Le ristrutturazioni, ovvero, lo smaltimento dei costi aziendali in eccesso, improduttivi, stanno diventando una forma di pensiero alla quale fare costantemente riferimento quando le cose, per gli imprenditori dallo yacht facile, non vanno più bene, sfuggono di mano. Gli esempi, in tal senso, si sprecano. Servono centinaia di milioni di euro per salvare la barca che affonda? Via il personale dipendente, poi si vedrà. Certo, perché i primi a fare le spese di questa ingiusta regola sono proprio i lavoratori. Nella maggior parte dei casi si paga, in tanti, la negligenza o le distrazioni volute da pochi, gli amministratori, appunto.

La Barilla, grande e maestosa azienda italiana, non fa eccezione alcuna. In evidenti difficoltà finanziarie ha pensato bene di strutturare un piano di riorganizzazione aziendale alquanto ambiguo al fine di recuperare diverse centinaia di milioni di euro, a danno delle maestranze, naturalmente.

In particolare, il programma industriale finalizzato al risanamento del colosso italiano dell’agroaolimentare prevedeva la chiusura dello stabilimento di Matera ed il licenziamento (circa 200 lavoratori), oltre alla definitiva chiusura del centro ricerche di Foggia e del mulino di Termoli.
Le scorse settimane, però, il coordinamento nazionale del gruppo Barilla ha ripreso la discussione sul Piano industriale presentato dall’azienda il 29/10/2004 a Parma. Sul tavolo delle trattative c’era anche la forte proposta sindacale che mirava, in pratica, al ritiro stesso del Piano. A tale posizione è seguita la dichiarazione dell’azienda emiliana, la quale ha esplicitato che a seguito delle azioni di lotta messe in atto dal sindacato si è fatto si che l’azienda aprisse le porte alla sospensione dell’applicazione del Piano, per il tempo necessario che serve ad approfondire le questioni con il Sindacato.
Questo rivaluta evidentemente la possibilità di avere un tavolo negoziale libero da pregiudizi e di avviare un confronto serio e sereno tra le parti. I prossimi appuntamenti saranno utili a mettere in piedi tutte le azioni tese alla salvaguardia dei lavoratori attraverso il rafforzamento dei siti produttivi e/o a soluzioni lavorative alternative.

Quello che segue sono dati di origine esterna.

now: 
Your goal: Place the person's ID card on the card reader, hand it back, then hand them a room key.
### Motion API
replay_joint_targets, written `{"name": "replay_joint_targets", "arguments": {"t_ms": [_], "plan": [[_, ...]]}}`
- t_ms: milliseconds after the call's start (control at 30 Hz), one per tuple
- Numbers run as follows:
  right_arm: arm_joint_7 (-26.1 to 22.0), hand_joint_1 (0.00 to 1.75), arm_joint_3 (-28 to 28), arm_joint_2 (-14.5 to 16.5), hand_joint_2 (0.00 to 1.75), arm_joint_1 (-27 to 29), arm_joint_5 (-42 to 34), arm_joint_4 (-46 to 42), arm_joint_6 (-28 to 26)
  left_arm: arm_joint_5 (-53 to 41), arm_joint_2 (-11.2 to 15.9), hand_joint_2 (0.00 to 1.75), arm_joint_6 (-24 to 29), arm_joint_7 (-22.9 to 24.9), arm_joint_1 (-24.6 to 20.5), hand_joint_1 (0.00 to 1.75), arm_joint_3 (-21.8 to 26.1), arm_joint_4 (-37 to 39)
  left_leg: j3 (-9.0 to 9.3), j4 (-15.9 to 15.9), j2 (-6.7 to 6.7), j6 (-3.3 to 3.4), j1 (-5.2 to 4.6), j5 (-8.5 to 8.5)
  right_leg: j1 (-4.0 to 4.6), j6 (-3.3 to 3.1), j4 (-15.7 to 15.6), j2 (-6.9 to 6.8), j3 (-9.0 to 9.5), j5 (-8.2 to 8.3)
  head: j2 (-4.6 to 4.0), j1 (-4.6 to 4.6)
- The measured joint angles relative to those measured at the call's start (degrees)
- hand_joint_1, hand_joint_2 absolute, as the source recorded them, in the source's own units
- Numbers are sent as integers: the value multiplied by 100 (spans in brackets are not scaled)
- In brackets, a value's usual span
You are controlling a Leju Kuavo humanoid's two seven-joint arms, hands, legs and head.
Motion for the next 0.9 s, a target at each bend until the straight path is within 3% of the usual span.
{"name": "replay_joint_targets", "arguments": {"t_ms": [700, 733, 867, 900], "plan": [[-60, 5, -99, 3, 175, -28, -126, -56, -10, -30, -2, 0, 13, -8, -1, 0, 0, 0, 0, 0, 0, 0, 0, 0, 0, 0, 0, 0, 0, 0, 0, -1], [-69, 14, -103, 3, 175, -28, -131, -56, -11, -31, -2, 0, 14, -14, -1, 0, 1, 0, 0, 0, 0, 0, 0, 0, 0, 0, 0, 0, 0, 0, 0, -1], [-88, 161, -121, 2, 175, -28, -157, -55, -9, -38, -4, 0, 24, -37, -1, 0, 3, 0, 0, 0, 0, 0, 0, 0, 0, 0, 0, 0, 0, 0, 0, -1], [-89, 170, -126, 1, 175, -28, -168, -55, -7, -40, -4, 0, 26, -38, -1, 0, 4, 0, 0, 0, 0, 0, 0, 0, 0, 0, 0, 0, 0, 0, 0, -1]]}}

I signori Barilla hanno già dimenticato, a quanto pare, i finanziamenti ricevuti (sisma 23/11/1980) di almeno 15 milioni di euro per rilanciare il settore della pastificazione a Matera. Così come si è già dimenticato l’ondata di sgravi fiscali che in quell’occasione (e per parecchi anni) ha avuto come oggetto l’azienda emiliana stessa. In effetti, si ricorda solo ciò che conviene.

Quindi, con il piano di riorganizzazione aziendale congelato non ci sono più pericoli per i lavoratori materani? Nessuna forma di trionfalismo è stata espressa dalle maestranza durante l’incontro che, in pratica, ha illustrato i contenuti dell’incontro “conciliativo” tra i sindacati e l’azienda emiliana. I lavoratori del pastificio di via Cererie, i quali producono da circa vent’anni 2200 quintali di pasta al giorno, tengono alta la guardia in attesa di riprendere il confronto con l’azienda e di stabilire, con le istituzioni locali, una strategia comune per la risoluzione della questione.

Questa pesante crisi che caratterizza l’area del materano però si aggrava ulteriormente se si guarda anche alla situazione di instabilità di altri comparti produttivi. Un esempio? Il polo del salotto. Tra il 2002 e il 2004 si sono persi (province di Matera, Bari e Taranto) 2.500 posti di lavoro e sono state chiuse la bellezza di 60 imprese che, pertanto, hanno prodotto circa 600 cassintegrati.

Ecco perché la ripresa del negoziato con la Barilla è sicuramente un fatto positivo, che rimette al centro le questioni che noi da sempre abbiamo sollevato, soprattutto in questo ultimo periodo di forti tensioni per l’impatto sociale che il problema crea.